BP—Selling a Nation’s Birthright

Leon Neal/AFP/Getty Images

BP—Selling a Nation’s Birthright

The petroleum industry called it a masterstroke. In reality it will lead to further loss of the little that remains of Britain’s once great birthright blessings.

The oil company BP was for 50 years a mainstay of the British economy and the chief catalyst to propelling the industry of the British Empire from dependence on coal to dependence on hydrocarbons.
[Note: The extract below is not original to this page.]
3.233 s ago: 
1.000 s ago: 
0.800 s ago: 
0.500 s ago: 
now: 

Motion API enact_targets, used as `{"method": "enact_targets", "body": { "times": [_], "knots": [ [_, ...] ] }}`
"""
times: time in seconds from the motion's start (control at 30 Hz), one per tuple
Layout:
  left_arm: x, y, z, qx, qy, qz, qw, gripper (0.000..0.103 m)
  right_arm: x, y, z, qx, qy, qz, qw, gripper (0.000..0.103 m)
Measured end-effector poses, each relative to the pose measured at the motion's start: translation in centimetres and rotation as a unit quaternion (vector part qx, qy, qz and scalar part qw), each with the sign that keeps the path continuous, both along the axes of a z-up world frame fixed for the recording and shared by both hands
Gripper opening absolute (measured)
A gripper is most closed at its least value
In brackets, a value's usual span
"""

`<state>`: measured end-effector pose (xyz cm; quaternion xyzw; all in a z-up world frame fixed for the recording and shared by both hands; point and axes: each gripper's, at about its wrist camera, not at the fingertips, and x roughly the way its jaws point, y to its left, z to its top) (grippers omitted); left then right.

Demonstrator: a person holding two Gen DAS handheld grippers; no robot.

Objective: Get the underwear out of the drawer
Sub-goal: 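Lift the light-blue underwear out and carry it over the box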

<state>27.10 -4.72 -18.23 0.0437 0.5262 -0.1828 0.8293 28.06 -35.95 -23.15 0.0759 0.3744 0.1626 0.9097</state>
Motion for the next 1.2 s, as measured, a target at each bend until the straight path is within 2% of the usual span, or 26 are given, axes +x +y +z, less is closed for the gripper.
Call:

It originally registered as Anglo-Persian Oil in 1908, the same year that Englishman William Knox-D’Arcy discovered oil in southwest Persia. But, just before World War i began, Winston Churchill, then first lord of the admiralty, gained approval for the British government to purchase a controlling interest in the company. The investment was a win-win deal for both sides—guaranteeing Britain a source of oil for its naval fleet and a distinct edge in the war that followed, and guaranteeing the company a significant customer.

With the British Empire beginning to decline after World War i, Anglo-Persian aggressively expanded exploration and drilling into Canada, Europe, South America, Africa and Papua. It became the British government’s largest single overseas investment and profit-maker.

Renamed Anglo-Iranian in 1935, the company saw its Persian assets nationalized in 1951. Following three years of negotiations with the Iranian government, the matter was settled, and the company was renamed British Petroleum.

BP expanded its Middle Eastern exploration and development activities into Kuwait, Iraq and Libya. At the same time it looked to friendlier territory with discoveries and developments in Alaska and the North Sea.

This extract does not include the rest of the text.